Braver Angels has pursued collaboration with other organizations geared to civic discourse. Notably, it set up the "Braver Network", which lists dozens of loosely affiliated organizations. The network is co-chaired by Bridge USA, Institute for Local Government, and StoryCorps. For example, StoryCorps lists the Braver Angels' 1:1 conversations among its One Small Step recommendations.

The American Council of Trustees and Alumni (ACTA) has sponsored about 200 Braver Angels debates on more than 75 college campuses, on many topics, with support from Braver Angels and BridgeUSA. At the local level, Braver Angels developed alliances and interest groups, including a music community, a film club, a book club, technology lab, equality caucus, and faith caucus.

On occasion, media organizations have explicitly supported workshops, such as the USA Today Ohio Network publicizing Braver Angels workshop after the 2020 elections.

In another collaboration, Braver Angels adapted its "Skills for Bridging the Divide" workshop for a national climate advocacy organization. After a pilot run, Braver Angels ran eight online workshops for 403 participants. The participants said that, by a large margin, they improved their ability to set a constructive tone in difficult conversations and to "listen to people on the other side in a way that they felt heard." But it was conceded that the participants' demographics were not representative, i.e., older, female, white, and liberal, and conversations with political conservatives or those who disputed climate change solution were not studied.

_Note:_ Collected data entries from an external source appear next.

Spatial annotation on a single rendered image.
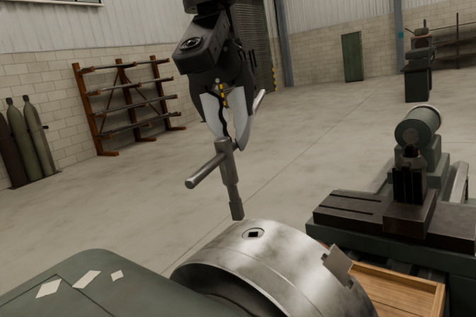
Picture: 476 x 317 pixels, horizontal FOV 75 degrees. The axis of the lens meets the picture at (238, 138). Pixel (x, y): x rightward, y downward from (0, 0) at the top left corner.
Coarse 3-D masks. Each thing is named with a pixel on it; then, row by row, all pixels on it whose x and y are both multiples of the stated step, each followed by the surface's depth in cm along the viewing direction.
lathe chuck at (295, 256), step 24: (216, 240) 48; (240, 240) 45; (264, 240) 44; (288, 240) 44; (312, 240) 44; (264, 264) 39; (288, 264) 40; (312, 264) 41; (312, 288) 38; (336, 288) 39; (360, 288) 41; (336, 312) 37; (360, 312) 39
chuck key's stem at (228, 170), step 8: (216, 144) 40; (224, 144) 40; (216, 152) 40; (224, 152) 40; (232, 152) 41; (232, 160) 40; (224, 168) 40; (232, 168) 41; (224, 176) 41; (232, 176) 41; (224, 184) 41; (232, 184) 41; (232, 192) 41; (232, 200) 42; (240, 200) 42; (232, 208) 42; (240, 208) 42; (232, 216) 42; (240, 216) 42
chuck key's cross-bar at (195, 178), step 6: (264, 90) 60; (258, 96) 58; (258, 102) 56; (258, 108) 55; (234, 138) 46; (234, 144) 43; (234, 150) 43; (216, 156) 38; (222, 156) 39; (210, 162) 36; (216, 162) 37; (204, 168) 35; (210, 168) 36; (192, 174) 33; (198, 174) 33; (204, 174) 34; (186, 180) 32; (192, 180) 32; (198, 180) 33; (186, 186) 32; (192, 186) 32
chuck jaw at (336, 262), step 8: (328, 248) 48; (336, 248) 47; (328, 256) 43; (336, 256) 46; (344, 256) 47; (328, 264) 42; (336, 264) 43; (344, 264) 45; (352, 264) 46; (336, 272) 42; (344, 272) 42; (344, 280) 42
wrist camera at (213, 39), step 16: (208, 16) 40; (224, 16) 39; (192, 32) 37; (208, 32) 36; (224, 32) 39; (176, 48) 35; (192, 48) 33; (208, 48) 33; (176, 64) 34; (192, 64) 34; (208, 64) 34
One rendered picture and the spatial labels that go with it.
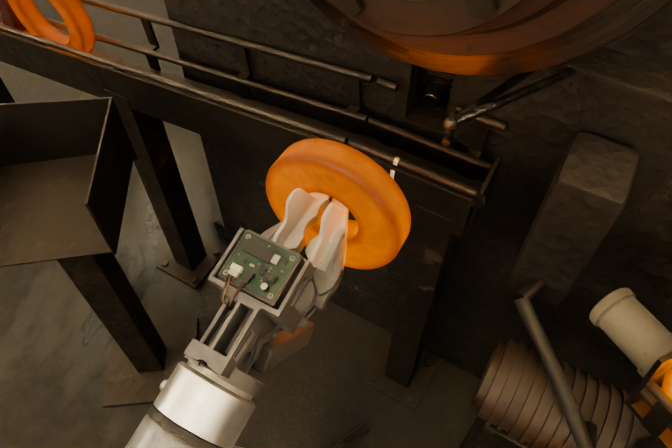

== Political engagement ==
Braver Angels defines itself a "nonpartisan group whose mission is to study and strengthen civil society" with a focus on reducing polarization. Within this scope, its "Braver Politics" activities include skill workshops for candidates and elected officials, candidate debates, "neighborhood conversations," and "town halls" with political candidates. It also offers its flagship Red/Blue workshops for elected officials or their staff.

For example, Braver Angels ran workshops for mayors in Minnesota, county commissioners in North Carolina, election day officials in New Hampshire, and 60 members of the U.S. House of Representatives "Problem Solving Caucus."

Braver Angels provides its own certificate for its skills workshops for elected officials.

== Scholarship on Braver Angels ==
Scholars who doubt that Braver Angels can actually reduce polarization include psychologist Peter Coleman. Coleman argues that animosity between groups is stronger than a single workshop can change: "Just meeting with other people, particularly once for a short period of time, is insufficient to changing people's attitudes, habits, the media they watch, the internet that they serve."

Alex Zamalin, author of Against Civility, The Hidden Racism in Our Obsession with Civility, argues that Braver Angels deals only with civic politeness and thus does not address the power dynamics needed for political change.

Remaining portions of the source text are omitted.